Data below section start

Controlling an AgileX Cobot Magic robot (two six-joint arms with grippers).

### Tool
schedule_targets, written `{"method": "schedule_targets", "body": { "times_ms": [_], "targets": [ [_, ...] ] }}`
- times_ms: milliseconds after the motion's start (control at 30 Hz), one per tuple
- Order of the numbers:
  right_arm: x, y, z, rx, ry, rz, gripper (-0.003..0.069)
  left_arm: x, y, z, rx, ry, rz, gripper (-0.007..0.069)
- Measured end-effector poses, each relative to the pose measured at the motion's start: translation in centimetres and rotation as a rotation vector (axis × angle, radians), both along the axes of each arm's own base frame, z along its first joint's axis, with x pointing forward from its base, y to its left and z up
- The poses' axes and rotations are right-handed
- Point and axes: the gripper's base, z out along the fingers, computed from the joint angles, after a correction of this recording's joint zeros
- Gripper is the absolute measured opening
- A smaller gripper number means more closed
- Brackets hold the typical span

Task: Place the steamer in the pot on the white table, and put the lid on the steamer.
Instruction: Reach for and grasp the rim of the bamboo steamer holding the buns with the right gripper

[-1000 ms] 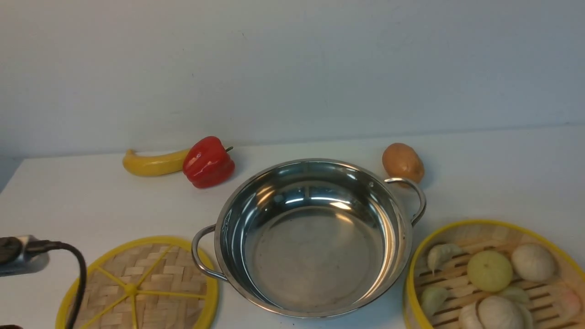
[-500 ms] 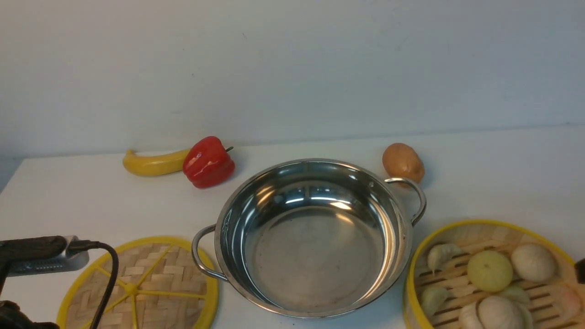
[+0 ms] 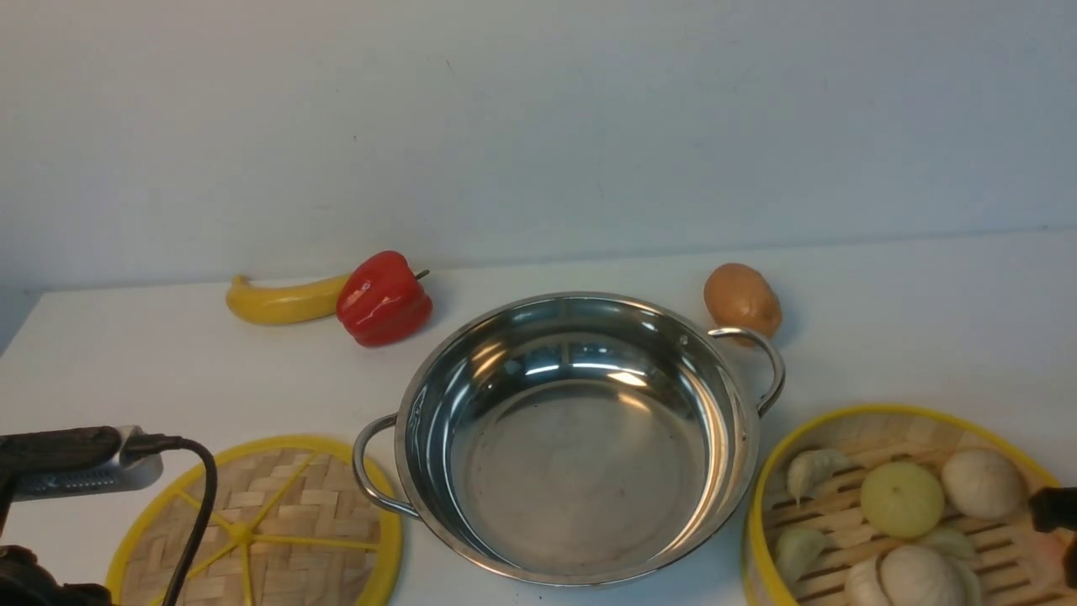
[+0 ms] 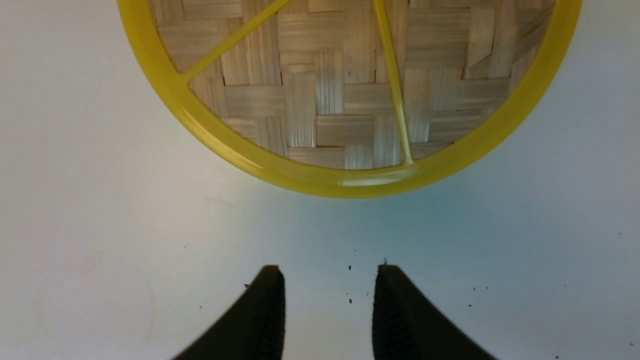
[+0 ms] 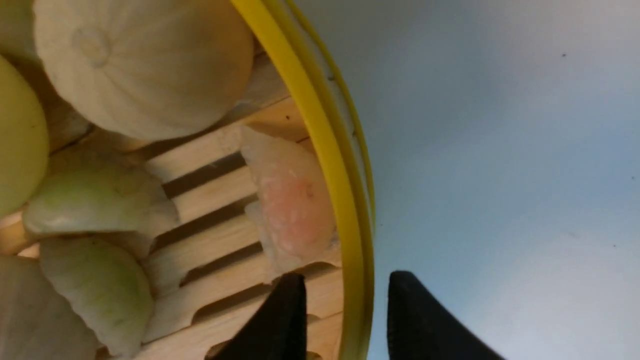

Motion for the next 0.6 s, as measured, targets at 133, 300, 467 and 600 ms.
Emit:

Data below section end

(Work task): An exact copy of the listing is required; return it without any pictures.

(Answer box):
Controlling an AgileX Cobot Magic robot (two six-joint arms with grippers).

### Tool
schedule_targets, written `{"method": "schedule_targets", "body": { "times_ms": [_], "targets": [ [_, ...] ] }}`
- times_ms: milliseconds after the motion's start (control at 30 Hz), one per tuple
- Order of the numbers:
  right_arm: x, y, z, rx, ry, rz, gripper (-0.003..0.069)
  left_arm: x, y, z, rx, ry, rz, gripper (-0.007..0.069)
- Measured end-effector poses, each relative to the pose measured at the motion's start: translation in centimetres and rotation as a rotation vector (axis × angle, radians), both along the axes of each arm's own base frame, z along its first joint's axis, with x pointing forward from its base, y to its left and z up
- The poses' axes and rotations are right-handed
- Point and axes: the gripper's base, z out along the fingers, computed from the joint angles, after a correction of this recording's joint zeros
- Gripper is the absolute measured opening
- A smaller gripper number means more closed
- Brackets hold the typical span

Task: Place the steamer in the pot on the white table, and put the lid on the steamer.
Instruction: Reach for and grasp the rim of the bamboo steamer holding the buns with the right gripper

[-1000 ms] 
[-500 ms] 
[+0 ms] 
[+0 ms] 
[+0 ms] 

Motion for the next 0.6 s, as measured, targets at 133, 300, 467 and 600 ms.
Emit:

This answer requires nothing more.